Há, refere, quem acredite que ser sem-abrigo é resultado das escolhas do indivíduo. "Não acredito que as pessoas pensem isso por maldade", previne. "Quase todos nós vivemos de salário em salário, sem poupanças, no limiar de perdermos a casa, o emprego. Mas acho que qualquer pessoa pode, um dia, tornar-se sem-abrigo. Uma situação de divórcio, de desavença familiar, a perda de um emprego, a incapacidade de suportar os custos elevadíssimos das rendas... há muitas ameaças à nossa estabilidade financeira e emocional." Quando Thilde Jensen se tornou incapaz de viver na cidade, devido à doença ambiental de que padece, "se não tivesse ajuda de familiares que vivem na Dinamarca talvez tivesse caído numa situação desse género". "Estava doente e o Estado nem reconhece a minha doença. O apoio que o Estado me dava, por estar doente, sem trabalhar, era de 300 dólares, valor que não chega sequer para comer, quanto mais para uma renda."

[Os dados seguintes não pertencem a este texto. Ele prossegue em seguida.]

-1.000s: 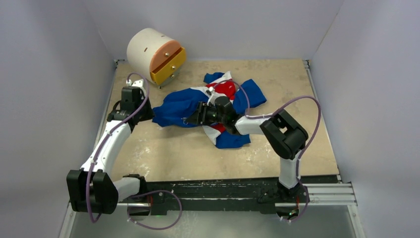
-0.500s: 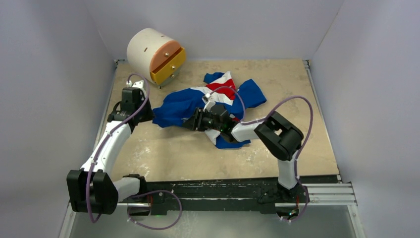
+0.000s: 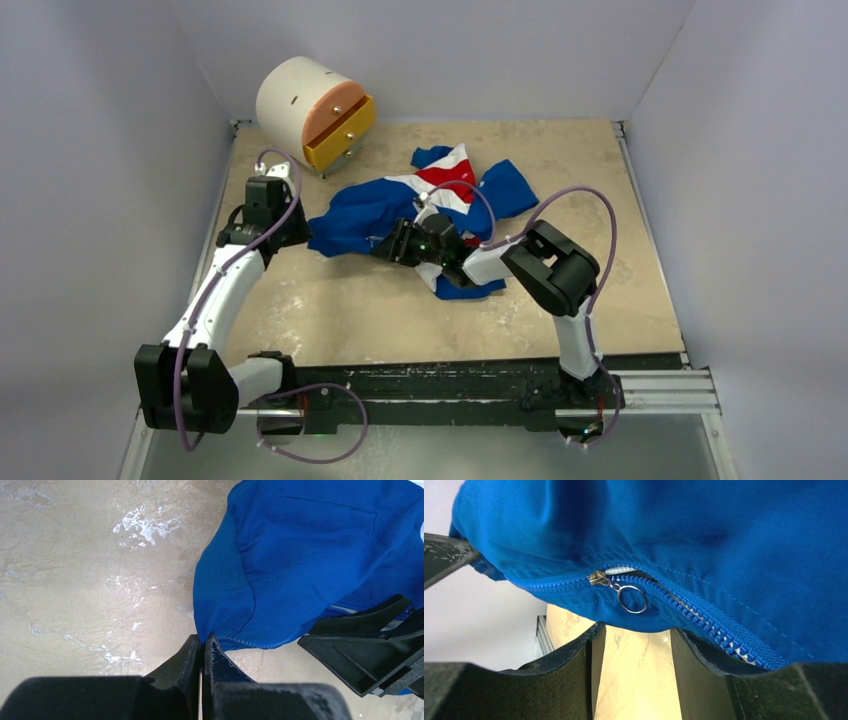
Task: Zip up the jacket
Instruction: Pick up the jacket from the center of the board.
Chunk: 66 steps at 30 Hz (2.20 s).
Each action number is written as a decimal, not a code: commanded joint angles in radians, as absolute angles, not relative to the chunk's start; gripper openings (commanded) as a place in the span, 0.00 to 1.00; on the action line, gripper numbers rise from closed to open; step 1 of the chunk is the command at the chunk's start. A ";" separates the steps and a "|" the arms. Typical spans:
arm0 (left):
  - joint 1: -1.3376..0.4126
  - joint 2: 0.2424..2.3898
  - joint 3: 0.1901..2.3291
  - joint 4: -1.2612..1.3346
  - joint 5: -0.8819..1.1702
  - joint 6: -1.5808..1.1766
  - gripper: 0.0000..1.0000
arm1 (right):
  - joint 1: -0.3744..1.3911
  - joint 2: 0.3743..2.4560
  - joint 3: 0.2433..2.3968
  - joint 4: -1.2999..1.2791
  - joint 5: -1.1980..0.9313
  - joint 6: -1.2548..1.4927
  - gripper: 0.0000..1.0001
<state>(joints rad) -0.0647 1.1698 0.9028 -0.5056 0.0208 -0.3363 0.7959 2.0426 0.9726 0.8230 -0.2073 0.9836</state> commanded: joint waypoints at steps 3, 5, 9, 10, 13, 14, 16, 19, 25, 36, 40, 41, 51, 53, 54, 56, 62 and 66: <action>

Thilde cresceu na Dinamarca, um país onde o Estado social é mais interventivo nestes casos. "Eu acredito que todas as pessoas têm direito a existir de uma forma digna", afirma. "Mesmo que alguém não tenha capacidade de trabalhar, de produzir, algo haverá que possa dar à sociedade. Acredito que todos viveremos melhor, num ambiente mais seguro e saudável, se não houver casos tão extremos de pobreza. E acho que devemos medir o nosso próprio valor pela forma como tratamos os outros, não pela quantidade de dinheiro que temos."